Exclusive Release: The Evidence Room Interviews
Installation at the 15th Architecture Exhibition in Venice, May 28th to November 27th
The Evidence Room was organized by Anne Bordeleau, Sascha Hastings, Donald McKay and Robert Jan van Pelt for the Architectural Biennale curated by Alejandro Aravena. It is accompanied by a book of the same name published by the New Jewish Press. The following interview with van Pelt and McKay is an extended version of a piece published in a special issue of Border Crossings magazine on “Art and Architecture” (Volume 35, Number 2, Issue 138).
This issue will be on newsstands June 15, 2016.
BC: Robert, your interest in forensic architecture goes back three decades. What was it that first attracted you to this field?
RJvP: I more or less stumbled in to it: I became interested in the architecture of Auschwitz not because of its forensic aspects—that is, its significance to establish the nature and the scope of the crime—but because I believed it to be a key to an understanding of the full arc of architectural history. I believed that a history that does not account for both the best and the worst in the past is not worthy to be called a history, and I felt that in that sense architectural histories failed to measure up to the demands of the discipline. In all of this I was clearly inspired by William James, and his criticism of what he called “healthy-mindedness”, which is the optimistic view of life that believes in the power of positive thinking and constructive action: “Healthy-mindedness is inadequate as a philosophical doctrine, because the evil facts which it refuses positively to account for are a genuine portion of reality; and they may after all be the best key to life’s significance, and possibly the only openers of our eyes to the deepest levels of truth.” By nature architectural historians (and also most architects) are healthy-minded: they tend to believe in the perfectibility of both architecture and society. And hence they live in a make-believe world. I am a pessimist, be it a cheerful one, I hope, and as such I trust that I might have a somewhat greater grasp of the reality of things than many of my architectural-history colleagues—a pessimism that I believe is key to being a half-decent historian. Historians tend to be pessimists, if not by nature, then at least as a result of experience.

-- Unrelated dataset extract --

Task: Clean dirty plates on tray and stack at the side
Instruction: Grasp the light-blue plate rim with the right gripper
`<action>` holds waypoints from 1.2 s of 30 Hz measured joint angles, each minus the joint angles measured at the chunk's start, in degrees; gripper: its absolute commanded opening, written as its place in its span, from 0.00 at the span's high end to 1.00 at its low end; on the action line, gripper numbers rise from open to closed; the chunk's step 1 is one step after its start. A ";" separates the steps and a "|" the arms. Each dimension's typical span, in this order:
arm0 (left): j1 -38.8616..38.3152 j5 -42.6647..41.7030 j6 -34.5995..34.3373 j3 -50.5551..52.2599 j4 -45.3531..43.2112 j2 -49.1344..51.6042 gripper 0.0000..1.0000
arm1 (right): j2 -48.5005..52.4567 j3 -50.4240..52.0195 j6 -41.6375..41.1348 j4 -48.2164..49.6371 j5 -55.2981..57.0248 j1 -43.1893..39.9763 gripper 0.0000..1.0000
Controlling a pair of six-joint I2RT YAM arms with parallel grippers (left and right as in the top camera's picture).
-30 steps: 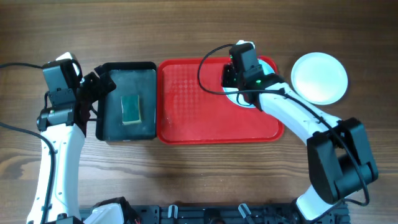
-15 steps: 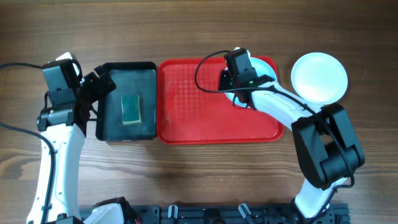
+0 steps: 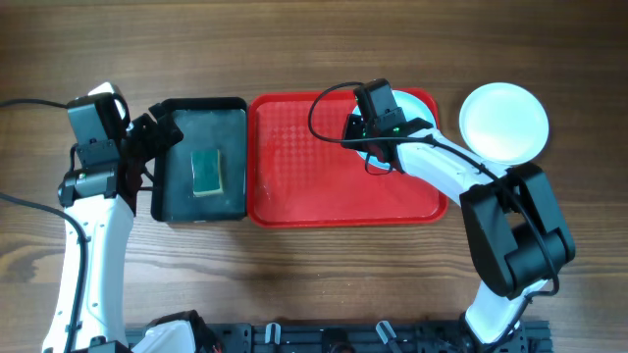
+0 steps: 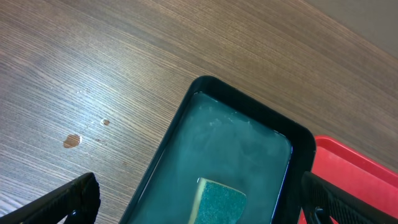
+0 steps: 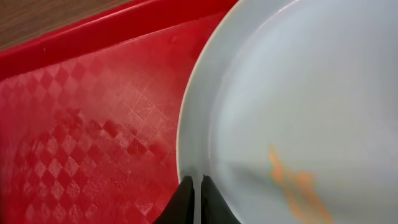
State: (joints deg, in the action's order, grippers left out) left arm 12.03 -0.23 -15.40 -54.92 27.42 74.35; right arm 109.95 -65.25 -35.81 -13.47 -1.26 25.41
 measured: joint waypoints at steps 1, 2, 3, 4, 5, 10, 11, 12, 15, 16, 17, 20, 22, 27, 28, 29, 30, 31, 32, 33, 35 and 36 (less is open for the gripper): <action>0.00 -0.02 0.00 0.00 0.00 0.00 0.00 | 0.00 0.00 -0.42 0.00 -0.42 0.04 0.93; 0.00 -0.02 0.00 0.00 0.00 0.00 0.00 | 0.00 0.00 -1.18 0.09 -1.55 0.33 0.93; 0.00 0.00 0.00 0.00 0.00 0.00 0.00 | 0.00 0.00 -1.77 0.39 -2.51 0.63 0.93; 0.00 -0.02 0.00 0.00 0.00 0.00 0.00 | 0.00 0.00 -2.36 0.98 -3.76 1.11 0.93; 0.00 -0.02 0.00 0.00 0.00 0.00 0.00 | 0.00 0.00 -2.73 1.68 -4.74 1.60 0.92; 0.00 -0.02 0.00 0.00 0.00 0.00 0.00 | 0.02 0.00 -3.85 5.79 -10.21 7.19 0.79; 0.00 -0.02 0.00 0.00 0.00 0.00 0.00 | 0.02 -0.02 -3.32 6.32 -10.78 7.98 0.73; 0.00 -0.02 0.00 0.00 0.00 0.00 0.00 | 0.02 -0.13 -2.01 6.08 -11.21 8.26 0.71; 0.00 -0.02 0.00 0.00 0.02 0.00 0.00 | -0.15 -4.17 4.83 -2.95 -12.07 6.45 0.52; 0.00 0.00 0.00 0.00 -0.04 0.00 0.00 | -0.68 -6.03 7.58 -7.65 -12.02 5.27 0.46; 0.00 0.00 0.00 0.00 0.00 0.00 0.00 | -2.29 -8.04 11.34 -12.26 -11.47 2.86 0.42; 0.00 -0.02 0.00 0.00 0.00 0.00 0.00 | -6.38 -11.06 18.97 -17.86 -8.61 -3.45 0.38; 0.00 -0.02 0.00 0.00 0.00 0.00 0.00 | -7.50 -11.63 22.67 -20.13 -5.46 -7.87 0.31; 0.00 0.00 0.00 0.00 0.00 0.00 0.00 | -7.43 -10.75 26.56 -23.06 -0.66 -14.36 0.48; 0.00 0.00 0.00 0.00 0.00 0.00 0.00 | -7.43 -9.64 27.17 -21.75 0.94 -14.71 0.55; 0.00 0.00 0.00 0.00 -0.02 0.00 0.00 | -7.43 -8.26 27.56 -19.85 1.62 -14.73 0.60; 0.00 -0.02 0.00 0.00 0.02 0.00 0.00 | -7.43 -6.86 27.93 -18.43 2.01 -14.73 0.61; 0.00 0.00 0.00 -0.02 -0.02 0.00 0.00 | -7.43 -5.64 28.35 -17.70 2.49 -14.73 0.61; 0.00 -0.02 0.00 -0.02 0.00 0.00 0.00 | -7.43 -4.61 28.96 -16.76 2.99 -14.73 0.60; 0.00 -0.02 0.00 -0.02 -0.02 0.00 0.00 | -7.43 -3.74 29.49 -15.63 3.76 -14.73 0.60; 0.00 0.00 0.00 -0.02 0.00 0.00 0.00 | -7.41 -2.45 29.97 -13.94 5.53 -14.73 0.62; 0.00 -0.02 0.00 -0.02 0.00 0.00 0.00 | -7.15 -2.34 30.12 -13.22 6.27 -14.73 0.64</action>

BC: You have said that one of your objectives is to ground the discipline of architecture in a moral universe. How do you do that and why is it necessary?

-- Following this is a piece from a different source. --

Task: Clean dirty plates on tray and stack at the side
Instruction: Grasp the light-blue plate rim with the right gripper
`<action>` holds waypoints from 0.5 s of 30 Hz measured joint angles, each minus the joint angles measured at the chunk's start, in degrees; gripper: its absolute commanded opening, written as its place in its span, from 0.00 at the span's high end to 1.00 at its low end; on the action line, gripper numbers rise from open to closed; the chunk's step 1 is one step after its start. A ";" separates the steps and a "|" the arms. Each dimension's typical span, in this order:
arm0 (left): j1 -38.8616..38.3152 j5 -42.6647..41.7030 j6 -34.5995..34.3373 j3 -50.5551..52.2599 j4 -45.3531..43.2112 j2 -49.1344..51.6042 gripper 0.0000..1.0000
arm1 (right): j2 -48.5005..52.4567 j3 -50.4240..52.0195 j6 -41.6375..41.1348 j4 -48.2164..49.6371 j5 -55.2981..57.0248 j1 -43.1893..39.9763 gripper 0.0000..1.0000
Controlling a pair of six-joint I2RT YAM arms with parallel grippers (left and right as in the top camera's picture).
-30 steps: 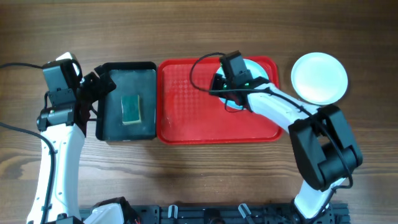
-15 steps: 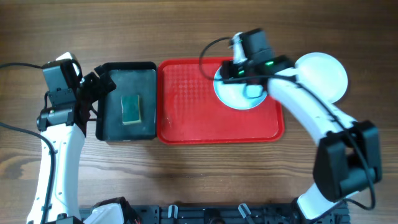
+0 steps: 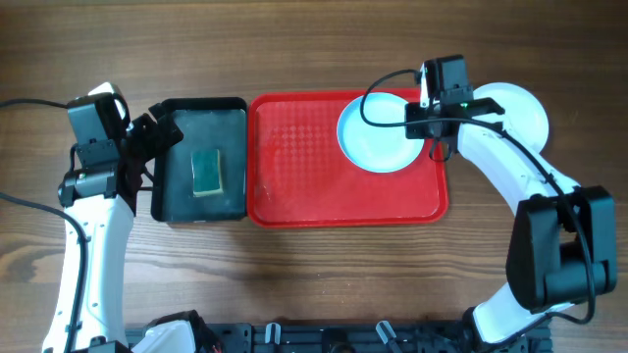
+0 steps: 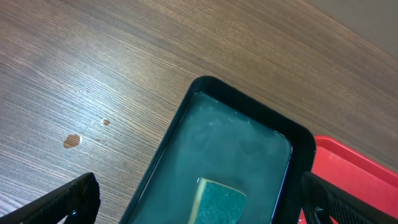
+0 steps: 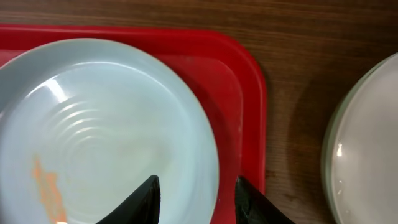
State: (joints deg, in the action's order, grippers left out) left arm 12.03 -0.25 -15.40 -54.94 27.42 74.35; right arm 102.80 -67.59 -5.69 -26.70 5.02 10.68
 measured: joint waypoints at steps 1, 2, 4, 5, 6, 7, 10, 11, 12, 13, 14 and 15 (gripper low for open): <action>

RJvP: The original purpose of architecture, as far as we can understand on the basis of the archeological evidence reaching back some 10,000 years, was to establish a framework for a moral universe that brings together not only the living but, more importantly, the living and the dead. I believe that the consciousness of our own mortality, of the fact that the dead were once alive like ourselves, and that we will be the dead for future generations, is the enduring basis that makes a moral life possible. The ancient Greeks recognized this when they determined if someone was fit for public office by looking at the way he tended the graves of his ancestors, and today Jews recognize it when they define the act of burying the dead as the highest Mitzvah as it is the only act between human and human in which one of the parties cannot reciprocate.
BC: We think of architecture as a positive practice, both through its aesthetic and functional dimensions. It doesn’t occur to most of us that architects would apply their knowledge and practical expertise to designing a factory of death. How profound a recognition was that for you as an architect?
RJvP: I am an historian and as an historian I may have a greater awareness of the follies and crimes of humanity in general, and of architects in particular, than the average practitioner. In general, historians have been quite adept at analyzing ruptures and catastrophes such as revolutions, wars, and the underside of human life, since they produce the raw material for great stories. It is only in the 20th century that historians began to try to understand continuities, but the histories they produced didn’t attract much attention beyond academia. Interestingly, historians of architecture (like historians of the other arts) were outliers in this respect: while they were very interested in change, especially in styles, they had a remarkable aversion to the seedy sides of the architectural past. Many of them, like myself, were attracted to the discipline because they loved beautiful objects and environments, and not because they had a good sense where the best story was to be found. Historians of architecture are still primarily connoisseurs, and not storytellers. I guess that in my identity as a historian of architecture, the storyteller trumped the connoisseur.
BC: It was easy to recognize a figure like Josef Mengele as evil because he violated medicine’s moral code in the experiments he conducted at Auschwitz. But there is no code for architects, so where does the grounding of the discipline you talk about start?
RJvP: Let me in response quote Thomas Hardy: “If way to the better there be, it exacts a full look at the worst.”
BC: Your involvement with forensic architecture and the Holocaust begins with the Irving/Lipstadt case in England 16 years ago. What was it that compelled you to become involved in that particular case?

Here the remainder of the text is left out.